### WHAT YOU HAVE TO DO
Quote only the lines that start at the line with "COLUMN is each" and run to the end of the entries; omit the pictures.

[Collected data]
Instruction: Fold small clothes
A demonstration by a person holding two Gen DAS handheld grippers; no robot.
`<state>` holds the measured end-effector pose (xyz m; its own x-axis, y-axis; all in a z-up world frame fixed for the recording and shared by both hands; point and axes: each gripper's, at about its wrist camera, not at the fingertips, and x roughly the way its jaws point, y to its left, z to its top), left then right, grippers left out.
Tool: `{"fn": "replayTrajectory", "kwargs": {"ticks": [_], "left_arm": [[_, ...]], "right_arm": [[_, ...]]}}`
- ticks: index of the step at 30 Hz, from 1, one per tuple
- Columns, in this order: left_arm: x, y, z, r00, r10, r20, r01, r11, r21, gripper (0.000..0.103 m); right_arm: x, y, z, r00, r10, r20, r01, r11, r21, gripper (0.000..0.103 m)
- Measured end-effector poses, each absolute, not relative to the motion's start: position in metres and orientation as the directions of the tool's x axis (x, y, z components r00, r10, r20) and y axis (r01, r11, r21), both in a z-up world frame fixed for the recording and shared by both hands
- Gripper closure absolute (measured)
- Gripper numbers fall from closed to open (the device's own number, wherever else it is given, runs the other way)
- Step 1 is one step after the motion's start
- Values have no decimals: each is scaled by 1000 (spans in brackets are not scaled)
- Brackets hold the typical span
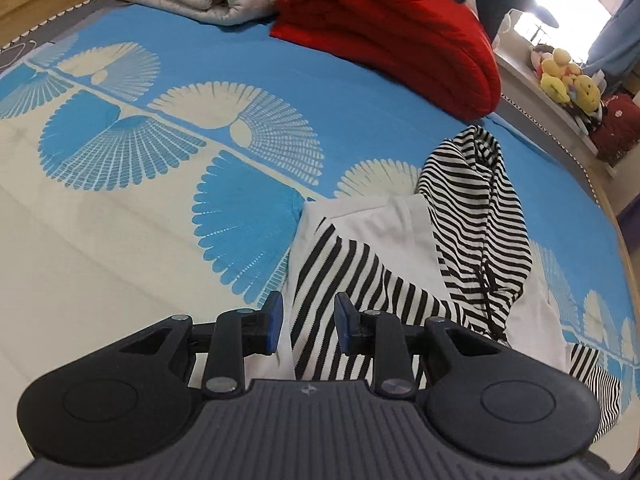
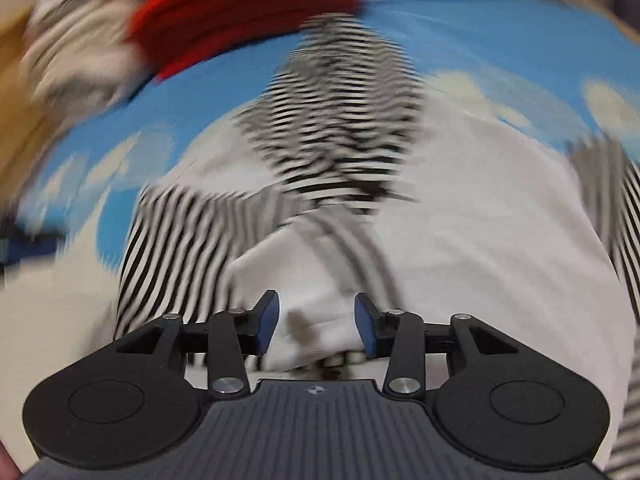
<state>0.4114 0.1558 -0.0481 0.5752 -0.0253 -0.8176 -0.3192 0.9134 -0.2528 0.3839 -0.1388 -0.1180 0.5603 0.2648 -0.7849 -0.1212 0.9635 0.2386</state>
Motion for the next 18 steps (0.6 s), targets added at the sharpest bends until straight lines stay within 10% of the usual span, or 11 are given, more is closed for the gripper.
{"fn": "replayTrajectory", "kwargs": {"ticks": [7,10,12,18], "left_arm": [[420,156,-51,563,-47,-825,-337,898,-282,74],[420,157,-47,569,-50,-821,-328,902,-282,74],[419,159,-46,573,-42,-819,-324,906,-273,74],[418,158,-45,569,-35,-821,-291,926,-241,74]], "right_arm": [[374,-73,-146,553,113,-826,-369,921,-121,50],[374,-69,-152,577,72,-813,-378,906,-188,63],[379,-81,-142,591,77,-803,-333,930,-156,94],[392,-177,-80,718,197,-668,-26,966,257,98]]}}
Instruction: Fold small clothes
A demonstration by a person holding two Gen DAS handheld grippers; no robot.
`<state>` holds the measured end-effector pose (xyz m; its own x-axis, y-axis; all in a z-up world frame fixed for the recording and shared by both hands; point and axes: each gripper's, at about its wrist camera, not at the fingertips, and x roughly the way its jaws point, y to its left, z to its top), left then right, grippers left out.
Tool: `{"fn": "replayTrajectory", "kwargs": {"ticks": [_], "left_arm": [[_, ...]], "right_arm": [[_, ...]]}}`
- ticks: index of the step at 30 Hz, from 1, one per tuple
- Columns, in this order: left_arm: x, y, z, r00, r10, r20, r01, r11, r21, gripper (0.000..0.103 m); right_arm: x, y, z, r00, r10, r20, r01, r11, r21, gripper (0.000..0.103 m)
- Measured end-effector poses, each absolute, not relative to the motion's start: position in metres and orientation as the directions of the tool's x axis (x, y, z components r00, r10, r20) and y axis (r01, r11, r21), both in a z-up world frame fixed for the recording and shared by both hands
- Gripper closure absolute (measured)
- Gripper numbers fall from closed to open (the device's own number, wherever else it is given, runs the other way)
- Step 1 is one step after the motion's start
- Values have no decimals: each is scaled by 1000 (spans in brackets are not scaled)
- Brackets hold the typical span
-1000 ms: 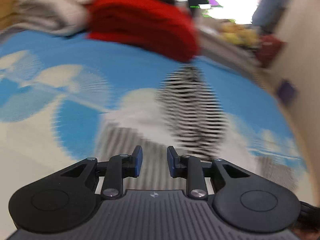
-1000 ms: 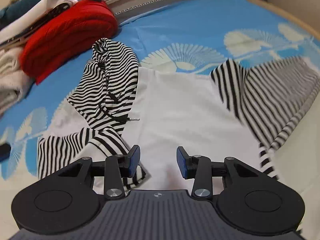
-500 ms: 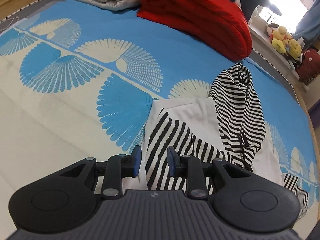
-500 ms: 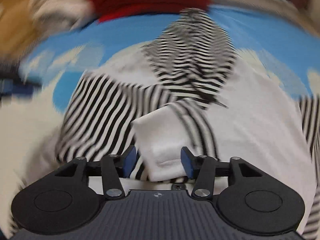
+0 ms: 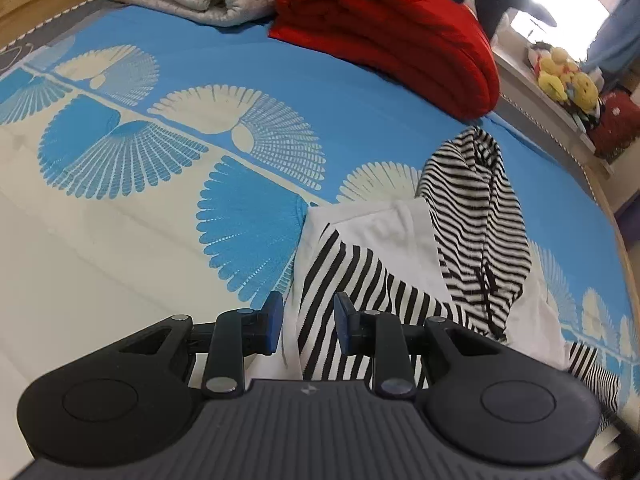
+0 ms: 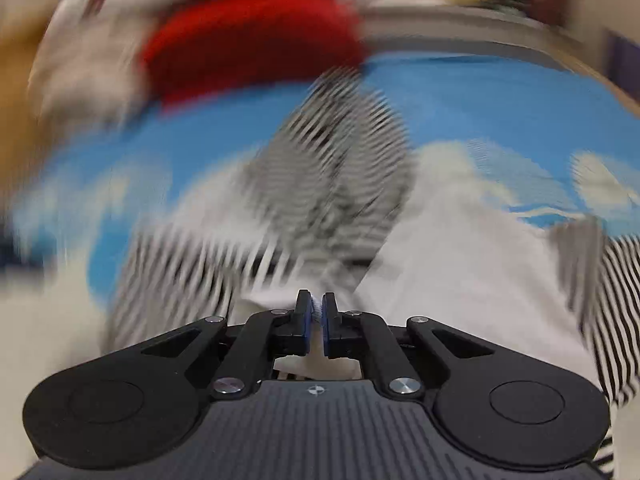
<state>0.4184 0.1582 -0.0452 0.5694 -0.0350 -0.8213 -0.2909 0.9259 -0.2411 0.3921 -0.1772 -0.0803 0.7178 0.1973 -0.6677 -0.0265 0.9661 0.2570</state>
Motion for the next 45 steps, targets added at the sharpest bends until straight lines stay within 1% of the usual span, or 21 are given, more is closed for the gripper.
{"fn": "replayTrajectory", "kwargs": {"ticks": [2,4,5,8,10,12,15,16,22,23,24,26,31,32,34,36,37,39,41,43,45], "left_arm": [[418,154,-48,563,-46,-826,-263,937,-231,74],[418,150,-53,546,-60,-836,-241,944,-226,74],[418,148,-55,537,-66,-841,-234,946,-224,74],[420,140,-62,519,-83,-851,-216,950,-224,74],[421,135,-68,507,-97,-856,-204,952,-229,74],[422,131,-73,493,-105,-863,-201,952,-230,74],[422,126,-75,490,-105,-865,-193,955,-225,74],[422,126,-75,490,-103,-866,-191,956,-222,74],[425,120,-81,474,-109,-874,-167,963,-211,74],[425,118,-81,471,-111,-875,-158,965,-208,74],[425,117,-82,469,-113,-876,-149,967,-205,74],[424,114,-84,464,-115,-878,-127,973,-195,74],[420,110,-95,436,-145,-888,-91,975,-204,74],[420,109,-100,418,-156,-895,-85,974,-209,74],[419,109,-112,380,-169,-909,-83,973,-215,74],[418,106,-121,344,-144,-928,-74,981,-179,74],[418,105,-124,331,-127,-935,-68,985,-158,74],[417,104,-127,321,-108,-941,-62,989,-134,74],[416,104,-123,337,-114,-935,-61,988,-142,74],[416,102,-123,338,-129,-932,-45,987,-153,74],[415,100,-134,301,-101,-948,-44,992,-120,74]], "right_arm": [[391,-218,-73,753,160,-638,117,922,369,99],[388,-255,-79,749,99,-655,259,866,427,100],[387,-270,-84,733,52,-678,333,842,424,103],[382,-304,-105,633,-60,-772,532,758,377,102],[382,-316,-120,578,-22,-816,581,712,393,100],[383,-317,-130,578,40,-815,575,688,442,95],[392,-309,-142,582,142,-800,521,690,502,68],[394,-307,-146,582,164,-796,514,684,517,66],[400,-302,-170,549,184,-815,576,623,529,68],[400,-301,-171,553,176,-814,579,622,527,81],[401,-301,-169,566,175,-806,570,623,536,99],[396,-303,-160,615,161,-772,548,617,565,100],[372,-290,-100,778,95,-621,408,675,615,100],[369,-290,-99,767,73,-637,427,683,592,100],[367,-296,-111,679,-2,-734,531,691,490,99],[368,-307,-132,562,-34,-826,630,666,401,99],[366,-314,-139,535,-40,-844,665,637,391,98],[366,-316,-134,543,-75,-836,667,643,375,95],[368,-312,-118,617,-83,-783,605,687,403,95],[371,-308,-109,685,-20,-728,518,717,467,88],[379,-308,-117,670,76,-738,478,717,507,82]]}}
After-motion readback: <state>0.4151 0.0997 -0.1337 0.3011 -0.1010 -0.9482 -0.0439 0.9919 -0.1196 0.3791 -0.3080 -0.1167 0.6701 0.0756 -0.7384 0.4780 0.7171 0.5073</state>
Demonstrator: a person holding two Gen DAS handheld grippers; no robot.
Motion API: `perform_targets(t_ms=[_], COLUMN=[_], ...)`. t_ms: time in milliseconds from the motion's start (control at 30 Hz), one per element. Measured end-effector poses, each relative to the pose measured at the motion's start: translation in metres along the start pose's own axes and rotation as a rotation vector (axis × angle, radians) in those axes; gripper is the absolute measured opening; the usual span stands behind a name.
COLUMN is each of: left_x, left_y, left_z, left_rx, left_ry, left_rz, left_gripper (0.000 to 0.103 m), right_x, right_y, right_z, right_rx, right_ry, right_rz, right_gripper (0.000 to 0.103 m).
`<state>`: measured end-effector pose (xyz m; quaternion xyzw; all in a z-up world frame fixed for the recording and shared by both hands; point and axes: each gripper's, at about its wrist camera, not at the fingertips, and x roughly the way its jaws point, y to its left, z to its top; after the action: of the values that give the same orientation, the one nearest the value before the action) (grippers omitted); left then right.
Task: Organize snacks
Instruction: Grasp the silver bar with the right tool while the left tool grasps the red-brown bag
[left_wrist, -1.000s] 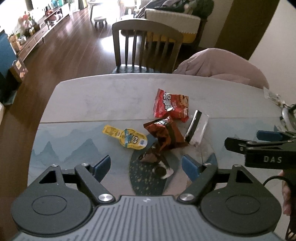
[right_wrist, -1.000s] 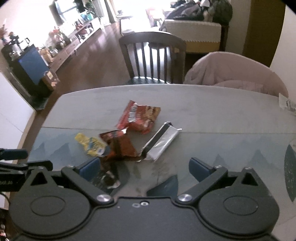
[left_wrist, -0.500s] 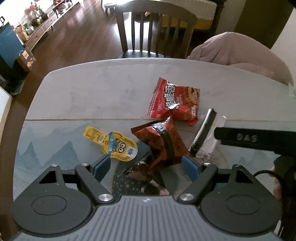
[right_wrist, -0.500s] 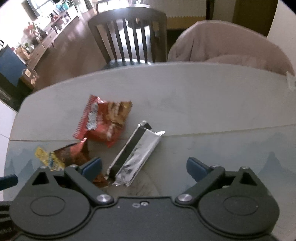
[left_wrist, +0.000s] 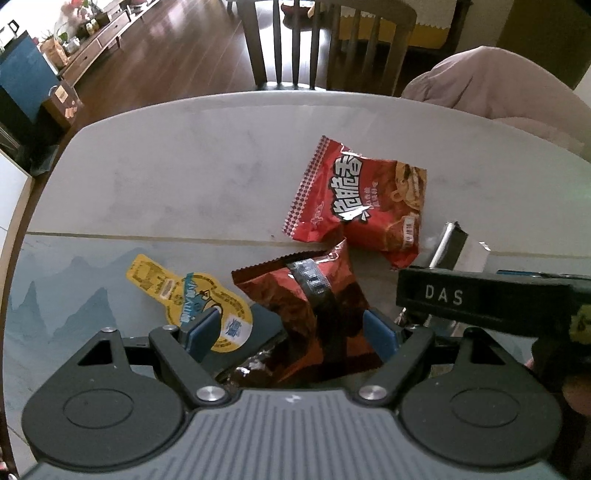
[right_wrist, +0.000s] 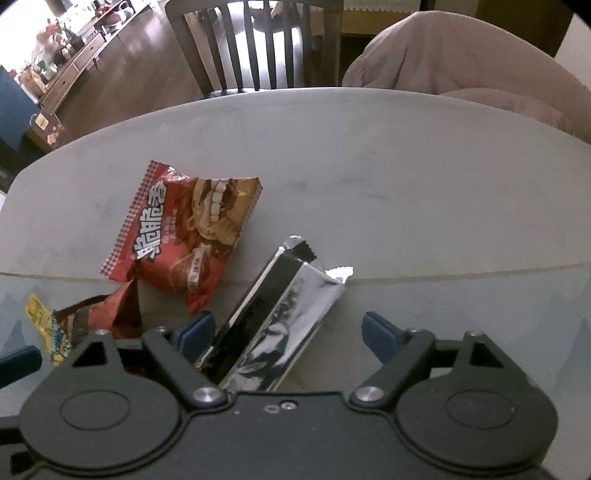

### TASK SOLUTION
COLUMN is each of: left_x, left_y, left_z, left_rx, left_ry, left_rz, left_gripper (0.000 to 0.103 m), right_x, right_y, right_z, right_rx, right_ry, right_rz, right_gripper (0.000 to 0.103 m).
`<state>`: measured end-effector pose (xyz m; quaternion xyzw; all in a z-up world frame fixed for the recording and shared by both hands; point and axes: each gripper's, at about its wrist camera, not at the fingertips, and x roughly the way its jaws point, y to its left, z to its top; after the action: of the values that give the same orientation, the one nearest the value before the action) (grippers omitted); left then right.
Task: Organize snacks
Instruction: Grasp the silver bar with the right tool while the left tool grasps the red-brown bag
[left_wrist, -1.000s] 
[right_wrist, -1.000s] 
[left_wrist, -0.500s] 
[right_wrist, -0.500s] 
[left_wrist, +0.000s] 
[right_wrist, +0.000s] 

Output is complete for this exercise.